A salary might look generous on paper, but income tax, payroll taxes, and local taxes all reduce your take-home pay. Marginal tax rates mean that not all income is taxed equally.

Example: A $100,000 salary may result in roughly $65,000–$75,000 after tax depending on location.

Try: After-Tax Salary Calculator or After-Tax Paycheck Calculator

Taxes come from multiple sources. Learn how federal, state, and payroll taxes combine to reduce your take-home pay.

Bonuses & Windfalls Are Taxed Differently

Bonuses, severance, and windfalls are often withheld at higher rates and can temporarily push you into higher tax brackets.

Example: A $50,000 bonus may net only $30,000–$35,000 after tax.

Try: Bonus & Severance Tax Calculator or Windfall & Settlement Tax Calculator

Investment Income Isn’t Taxed Like Paychecks

Capital gains, crypto profits, and investment income follow separate tax rules. Timing, holding periods, and income level all affect how much you keep.

Example: Selling an investment for a $20,000 gain does not mean you keep the full $20,000.

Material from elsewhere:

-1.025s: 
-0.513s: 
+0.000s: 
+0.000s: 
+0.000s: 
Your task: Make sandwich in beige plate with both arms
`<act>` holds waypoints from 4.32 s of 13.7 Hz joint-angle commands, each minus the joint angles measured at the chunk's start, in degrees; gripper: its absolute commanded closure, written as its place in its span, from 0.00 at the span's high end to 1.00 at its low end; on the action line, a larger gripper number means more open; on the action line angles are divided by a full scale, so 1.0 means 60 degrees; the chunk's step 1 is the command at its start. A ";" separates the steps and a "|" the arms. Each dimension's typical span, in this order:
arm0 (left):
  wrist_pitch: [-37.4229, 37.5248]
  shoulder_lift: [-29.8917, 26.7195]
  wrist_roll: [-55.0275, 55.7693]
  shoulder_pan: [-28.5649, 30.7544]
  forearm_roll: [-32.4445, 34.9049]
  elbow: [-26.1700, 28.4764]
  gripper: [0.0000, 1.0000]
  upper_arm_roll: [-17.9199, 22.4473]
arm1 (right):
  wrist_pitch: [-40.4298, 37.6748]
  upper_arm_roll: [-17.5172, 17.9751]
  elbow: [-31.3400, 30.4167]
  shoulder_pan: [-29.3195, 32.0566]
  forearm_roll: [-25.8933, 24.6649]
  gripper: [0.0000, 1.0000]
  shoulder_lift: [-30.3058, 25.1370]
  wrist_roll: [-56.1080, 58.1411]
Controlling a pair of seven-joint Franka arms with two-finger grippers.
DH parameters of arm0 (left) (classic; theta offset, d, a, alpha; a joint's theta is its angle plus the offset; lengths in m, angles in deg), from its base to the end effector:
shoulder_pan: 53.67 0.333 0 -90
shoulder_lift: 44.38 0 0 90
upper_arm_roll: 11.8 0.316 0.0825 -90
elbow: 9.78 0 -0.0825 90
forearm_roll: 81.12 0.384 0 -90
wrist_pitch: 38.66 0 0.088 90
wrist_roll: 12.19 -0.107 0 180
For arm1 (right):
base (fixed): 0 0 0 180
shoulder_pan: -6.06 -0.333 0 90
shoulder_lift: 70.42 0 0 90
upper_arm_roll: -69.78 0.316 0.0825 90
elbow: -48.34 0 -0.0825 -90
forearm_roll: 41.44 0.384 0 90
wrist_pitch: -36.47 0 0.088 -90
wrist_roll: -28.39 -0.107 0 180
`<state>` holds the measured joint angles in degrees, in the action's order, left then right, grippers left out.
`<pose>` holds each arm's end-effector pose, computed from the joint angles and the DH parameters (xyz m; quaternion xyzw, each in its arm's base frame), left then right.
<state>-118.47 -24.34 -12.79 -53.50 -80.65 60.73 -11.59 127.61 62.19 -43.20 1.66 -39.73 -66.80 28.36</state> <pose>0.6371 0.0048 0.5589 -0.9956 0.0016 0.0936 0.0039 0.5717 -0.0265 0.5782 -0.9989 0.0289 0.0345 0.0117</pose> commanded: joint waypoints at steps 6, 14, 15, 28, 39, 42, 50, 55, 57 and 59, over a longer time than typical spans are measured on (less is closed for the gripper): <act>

Try: Capital Gains Tax Calculator or Crypto Tax Calculator

Retirement Withdrawals & Early Penalties

Retirement accounts often defer taxes, not eliminate them. Withdrawals are usually taxable — and early withdrawals may include penalties.

Example: A $40,000 early withdrawal could result in income tax plus a penalty, significantly reducing what you receive.

Try: Retirement Withdrawal Calculator or Early Retirement Withdrawal Calculator

Why After-Tax Thinking Matters

Financial decisions based on gross numbers can be misleading. After-tax outcomes provide a clearer picture and help avoid costly surprises.

After Tax Tools focuses on practical estimates so you can evaluate real-world outcomes before making decisions.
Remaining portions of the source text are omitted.